Choisir où et quand mourir ?

Alain Cocq, atteint d’une maladie orpheline incurable, avait demandé, en 2020, le « droit à une mort digne » au président de la République. Face à son refus, en signe de protestation, il avait fait deux grèves des soins et de la faim, avant de renoncer en raison de douleurs extrêmes. Il s’est éteint en 2021, en Suisse, par suicide assisté. Dans un courrier posthume, il dénonce le « manque de courage politique » d’Emmanuel Macron concernant l’absence d’un projet de loi sur la fin de vie dans la dignité / © JEFF PACHOUD, AFP

Peut-on décider de notre mort ? Sera-t-il bientôt possible, en France, d’avoir recours à l’euthanasie ou au suicide assisté ?

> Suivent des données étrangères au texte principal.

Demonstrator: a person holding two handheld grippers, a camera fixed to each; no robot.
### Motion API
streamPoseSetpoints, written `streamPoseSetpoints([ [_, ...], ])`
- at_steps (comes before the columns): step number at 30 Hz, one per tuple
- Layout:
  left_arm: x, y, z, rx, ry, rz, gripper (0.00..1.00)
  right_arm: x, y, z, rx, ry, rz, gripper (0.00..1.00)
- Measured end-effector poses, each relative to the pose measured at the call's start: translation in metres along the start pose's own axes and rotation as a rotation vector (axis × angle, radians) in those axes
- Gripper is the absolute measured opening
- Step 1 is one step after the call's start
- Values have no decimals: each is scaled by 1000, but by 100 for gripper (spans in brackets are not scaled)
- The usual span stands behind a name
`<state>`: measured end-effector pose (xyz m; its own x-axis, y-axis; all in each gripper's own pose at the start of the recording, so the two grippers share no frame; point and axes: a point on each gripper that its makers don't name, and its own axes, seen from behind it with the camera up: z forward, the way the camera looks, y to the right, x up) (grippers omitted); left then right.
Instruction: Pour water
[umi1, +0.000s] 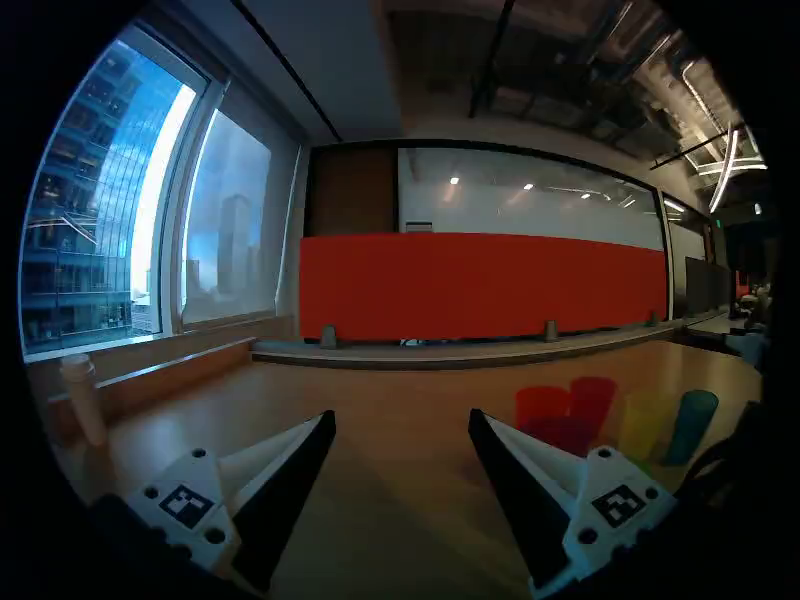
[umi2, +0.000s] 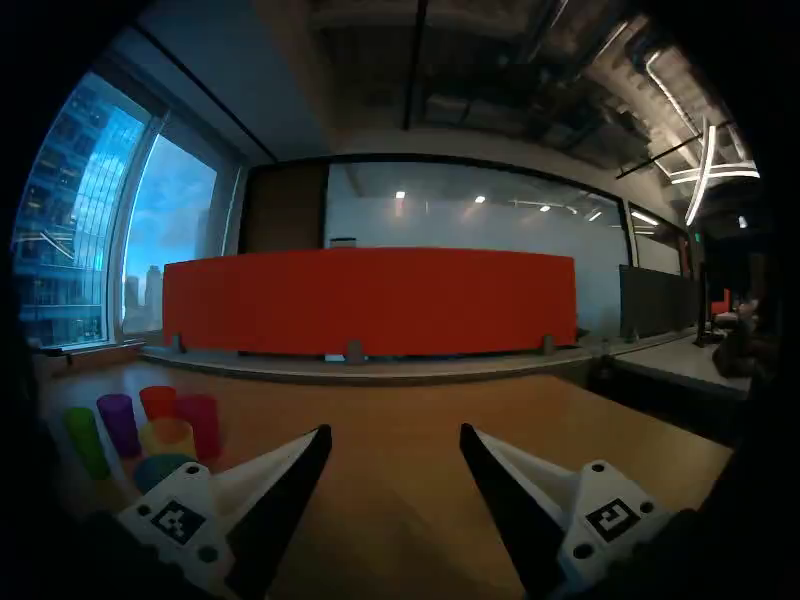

L’histoire récente est jalonnée d’affaires médiatisées qui ont marqué les esprits et favorisé une réflexion autour de la fin de vie. Notamment celles, symboliques, de Vincent Humbert, sa demande de droit à mourir lui est refusée par Jacques Chirac en 2002 et, quelques années plus tard, de Vincent Lambert, tétraplégique en état végétatif dont la famille se déchire sur son envie de partir.

En 2005, la loi Leonetti marque un premier pas. Elle autorise les personnes en phase terminale à arrêter leurs traitements ou à bénéficier d’antidouleurs efficaces, même s’il en résulte une mort plus rapide.

En 2016, devenue la loi Claeys-Leonetti, elle encourage les patients à exprimer par avance leur volonté (c’est la directive anticipée) et permet une sédation profonde et continue jusqu’au décès, en cas d’affection grave et incurable avec un pronostic vital engagé à court terme (quelques jours).

Nouvelle avancée, l’an dernier, le Comité consultatif national d’éthique ouvre la porte à une aide active à mourir (AAM) pour les affections neurologiques ou des cancers avec un pronostic vital engagé à moyen terme cette fois, c’est-à-dire quelques mois.

AMÉLIORER LES SOINS PALLIATIFS

Dans la continuité, Emmanuel Macron met en place une Convention citoyenne sur le sujet en décembre 2022. Sur les 184 citoyens qui la composent, 75,6 % sont favorables à une AAM.

En écho à l’opinion publique. Un sondage Ifop d’octobre 2022 indique que 78 % des Français attendent un changement de la loi en faveur de la légalisation du suicide assisté (la personne s’administre elle-même le produit létal) et de l’euthanasie (c’est le médecin qui l’injecte).

La plus grande réserve émane des cultes et du corps médical pour une pratique, juge-t-il, qui s’oppose au Code de déontologie. La position officielle de l’Ordre des médecins, issue d’une consultation, est claire. Il se dit « défavorable » à ce que des soignants participent à « un processus qui mènerait à une euthanasie ».

Certains craignent des dérives. D’autres mettent en avant les carences des soins palliatifs, à l’image de Gérard Sarda, un des fondateurs, en Nouvelle-Calédonie, de l’Association de qualité de vie des patients, très investi dans ce domaine. Il observe que les malades « pris en charge dans une unité de soins palliatifs » ne parlent souvent plus de mourir.

Poursuivre leur développement, « loin d’être achevé », représente « une priorité ». Gérard Sarda propose plutôt d’améliorer la loi existante et d’autoriser uniquement le suicide assisté pour des maladies spécifiques, comme Charcot ou certains cancers.

Car une nouvelle loi « fait réfléchir sur le plan éthique. Elle remettrait en cause, en quelque sorte, l’interdit de tuer. Peut-être faudrait-il aussi consulter les coutumiers et les religieux. » L’Association de soutien au droit de mourir dans la dignité prône simplement la possibilité de laisser le choix à chacun, dans « le respect des droits ». D’autant que cela existe déjà.

Au moins 1 000 euthanasies clandestines seraient réalisées chaque année en France. L’Espagne, la Belgique, la Suisse, le Portugal, le Canada, l’Australie, la Nouvelle-Zélande ont légiféré en la matière. Emmanuel Macron a annoncé un projet de loi d’ici la fin de l’été. Le débat ne fait que commencer.